West started his popular Sunday Service events, which generally include prayer and live music, in January 2019. At the time, his wife, Kim Kardashian West, said her family was on a path to spiritual enlightenment.
The journey has since led to West's recently released first faith-based album, Jesus Is King which has gone on to make history on Billboard's Hot Christian Songs and Hot Gospel Songs charts.
In a recent interview with radio DJ Zane Lowe, West explained how his faith journey inspired his new album. "Now that I am in service to Christ, my job is to spread the Gospel. To let people know what Jesus has done for me," West said. "And in that, I'm no longer a slave. I'm a son of God now. I'm free through Christ,” he said.
In an opinion piece published by CP earlier this month, pro-life activist Abby Johnson who was once the director of a Planned Parenthood clinic, urged Christian to “stop questioning and start praying.”

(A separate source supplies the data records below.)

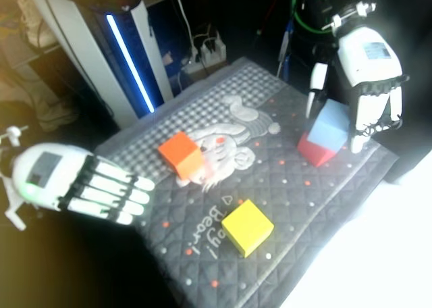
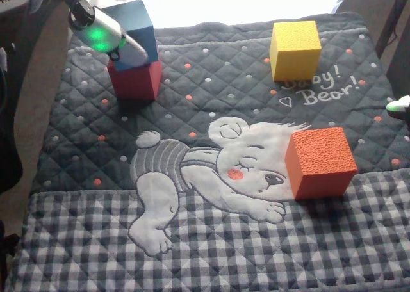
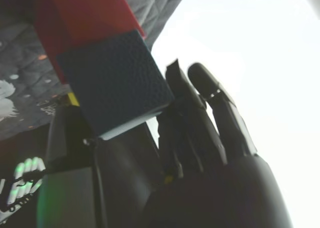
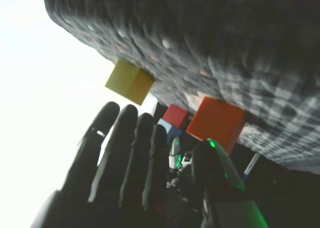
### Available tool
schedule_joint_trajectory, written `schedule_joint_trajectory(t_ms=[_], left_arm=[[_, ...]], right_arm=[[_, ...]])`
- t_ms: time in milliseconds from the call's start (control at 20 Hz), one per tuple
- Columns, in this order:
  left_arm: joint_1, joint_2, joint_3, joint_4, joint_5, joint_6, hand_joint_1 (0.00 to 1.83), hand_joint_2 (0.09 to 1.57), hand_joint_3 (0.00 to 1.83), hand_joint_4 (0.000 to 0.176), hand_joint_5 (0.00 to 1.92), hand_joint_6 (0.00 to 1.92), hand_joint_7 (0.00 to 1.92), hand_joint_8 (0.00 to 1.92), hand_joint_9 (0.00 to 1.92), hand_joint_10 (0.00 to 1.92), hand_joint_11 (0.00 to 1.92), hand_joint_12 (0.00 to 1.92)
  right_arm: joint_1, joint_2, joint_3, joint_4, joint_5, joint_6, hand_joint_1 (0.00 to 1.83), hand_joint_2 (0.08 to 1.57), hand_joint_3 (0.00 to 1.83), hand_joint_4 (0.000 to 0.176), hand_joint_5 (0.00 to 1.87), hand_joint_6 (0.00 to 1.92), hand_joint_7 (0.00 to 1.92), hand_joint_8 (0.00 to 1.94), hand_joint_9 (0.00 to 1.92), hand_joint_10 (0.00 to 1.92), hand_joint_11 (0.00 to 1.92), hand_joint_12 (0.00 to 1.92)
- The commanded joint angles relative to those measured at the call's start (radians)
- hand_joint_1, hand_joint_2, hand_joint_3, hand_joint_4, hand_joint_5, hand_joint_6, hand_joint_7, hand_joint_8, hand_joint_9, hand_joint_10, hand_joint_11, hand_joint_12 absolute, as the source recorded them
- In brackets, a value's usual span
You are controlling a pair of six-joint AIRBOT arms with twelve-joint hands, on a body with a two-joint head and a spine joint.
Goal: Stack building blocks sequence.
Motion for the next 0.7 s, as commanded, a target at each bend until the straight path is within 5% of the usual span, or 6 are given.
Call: schedule_joint_trajectory(t_ms=[0,50,150,250,400,650], left_arm=[[-0.011,0.007,-0.003,-0.003,-0.118,0.001,0.64,0.83,0.00,0.176,0.05,0.01,0.02,0.01,0.05,0.01,0.00,0.38],[-0.013,0.016,-0.014,-0.005,-0.127,0.013,0.64,0.83,0.00,0.176,0.05,0.01,0.02,0.01,0.05,0.01,0.00,0.38],[-0.018,0.043,-0.057,-0.086,-0.146,0.128,0.65,0.82,0.00,0.176,0.00,0.00,0.00,0.00,0.00,0.00,0.00,0.02],[-0.009,0.082,-0.111,-0.164,-0.196,0.220,0.60,0.82,0.00,0.176,0.00,0.00,0.00,0.00,0.00,0.00,0.00,0.00],[0.045,0.164,-0.198,-0.231,-0.329,0.228,0.54,0.82,0.00,0.176,0.00,0.00,0.00,0.00,0.00,0.00,0.00,0.00],[0.297,0.403,-0.441,-0.380,-0.685,0.228,0.65,0.81,0.00,0.176,0.00,0.00,0.00,0.00,0.00,0.00,0.00,0.00]], right_arm=[[0.005,0.005,0.005,0.022,0.119,0.005,0.80,1.34,0.00,0.000,0.50,0.00,0.56,0.00,0.52,0.00,0.12,0.95],[0.005,0.005,0.004,0.022,0.119,0.007,0.80,1.34,0.00,0.000,0.50,0.00,0.56,0.00,0.52,0.00,0.12,0.95],[0.005,0.005,0.004,0.022,0.119,0.010,0.76,1.34,0.00,0.000,0.51,0.00,0.57,0.00,0.52,0.00,0.12,0.95],[0.006,0.005,0.004,0.022,0.120,0.018,0.79,1.33,0.00,0.000,0.52,0.01,0.56,0.00,0.51,0.00,0.11,0.94],[0.012,0.012,0.002,-0.003,0.146,0.045,0.78,1.33,0.00,0.000,0.51,0.00,0.56,0.00,0.50,0.00,0.14,0.85],[0.115,0.042,-0.012,-0.103,0.196,0.048,0.83,1.34,0.00,0.000,0.52,0.00,0.55,0.00,0.53,0.01,0.31,0.56]])
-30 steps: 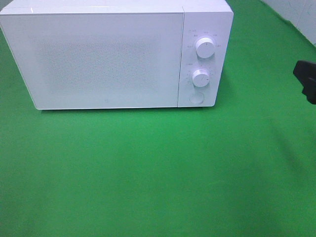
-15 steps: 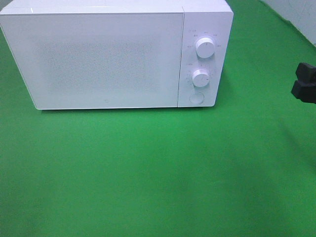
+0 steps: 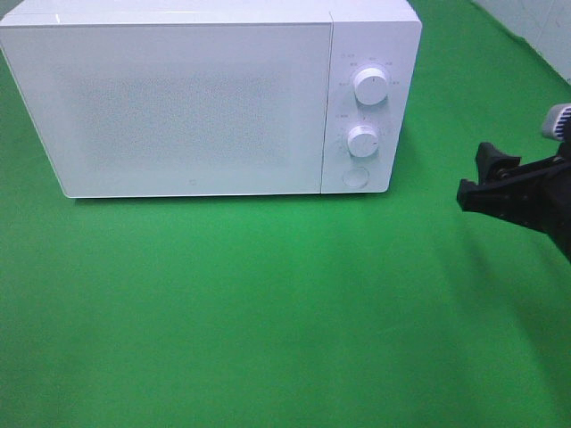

“Kanye’s conversion and this new album is an amazing work of God. Stop ‘waiting and seeing.’ Support this man who has laid it all on the line in an attempt to share the Gospel with our flailing culture,” she stressed, noting that he will fail and he will disappoint believers at times.
“Are you waiting for him to say something that you disagree with? That will assuredly happen. Are you waiting for him to drop a cuss word? I guarantee that will happen. Please explain to me what exactly you are waiting for? Are you waiting for that moment to come so that you can self-righteously look down your Christian nose at everyone and say ‘See, I told you so.’”
The Chronicle noted that in years past, other celebrity musicians have visited state prisons, such as the late Johnny Cash’s famous concert at the maximum security Folsom State Prison in 1968 which later became the title of his live album, At Folsom Prison.